**Task directions:** Each line of the material must be repeated precisely, with the pictures left out.

**Collected data:**

--------------------------------------------------

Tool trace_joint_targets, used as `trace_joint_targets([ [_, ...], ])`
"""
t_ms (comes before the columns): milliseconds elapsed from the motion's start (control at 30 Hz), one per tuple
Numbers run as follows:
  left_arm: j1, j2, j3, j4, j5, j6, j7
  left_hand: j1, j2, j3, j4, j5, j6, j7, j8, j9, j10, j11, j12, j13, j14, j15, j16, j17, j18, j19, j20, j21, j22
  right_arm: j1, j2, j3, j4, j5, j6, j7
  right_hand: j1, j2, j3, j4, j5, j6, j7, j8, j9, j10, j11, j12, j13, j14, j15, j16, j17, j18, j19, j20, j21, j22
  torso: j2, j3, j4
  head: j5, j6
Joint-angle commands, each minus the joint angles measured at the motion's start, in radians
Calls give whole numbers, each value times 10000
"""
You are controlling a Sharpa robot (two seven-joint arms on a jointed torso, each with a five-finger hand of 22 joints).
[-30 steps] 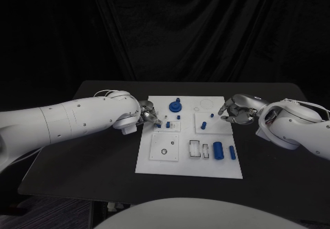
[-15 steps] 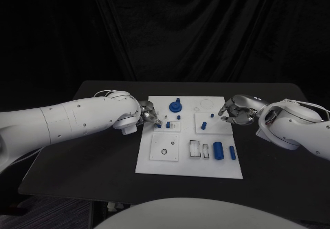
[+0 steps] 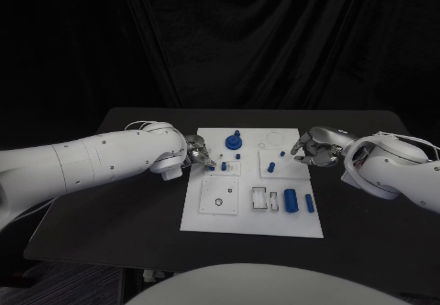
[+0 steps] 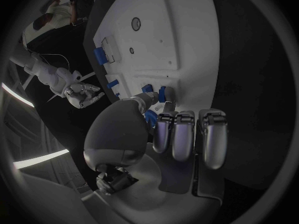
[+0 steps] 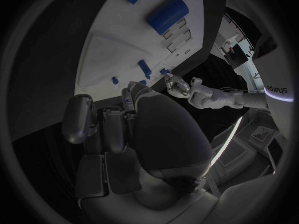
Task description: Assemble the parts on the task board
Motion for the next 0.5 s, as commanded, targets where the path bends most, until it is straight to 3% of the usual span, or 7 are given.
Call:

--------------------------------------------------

**Task response:**
Tool trace_joint_targets, used as `trace_joint_targets([ [_, ...], ])`
"""
t_ms (comes before the columns): milliseconds elapsed from the motion's start (control at 30 Hz), one per tuple
Numbers run as follows:
  left_arm: j1, j2, j3, j4, j5, j6, j7
  left_hand: j1, j2, j3, j4, j5, j6, j7, j8, j9, j10, j11, j12, j13, j14, j15, j16, j17, j18, j19, j20, j21, j22
  right_arm: j1, j2, j3, j4, j5, j6, j7
  right_hand: j1, j2, j3, j4, j5, j6, j7, j8, j9, j10, j11, j12, j13, j14, j15, j16, j17, j18, j19, j20, j21, j22
  torso: j2, j3, j4
  head: j5, j6
Joint-angle commands, each minus the joint angles measured at the motion's start, in radians
Calls give whole numbers, each value times 10000
"""
You are controlling a Sharpa robot (two seven-joint arms on a jointed torso, each with a five-finger hand of 22 joints).
[-30 steps] 
[-15 steps] 
[+0 steps] 
[+0 steps] 
[+0 steps] 
Task description: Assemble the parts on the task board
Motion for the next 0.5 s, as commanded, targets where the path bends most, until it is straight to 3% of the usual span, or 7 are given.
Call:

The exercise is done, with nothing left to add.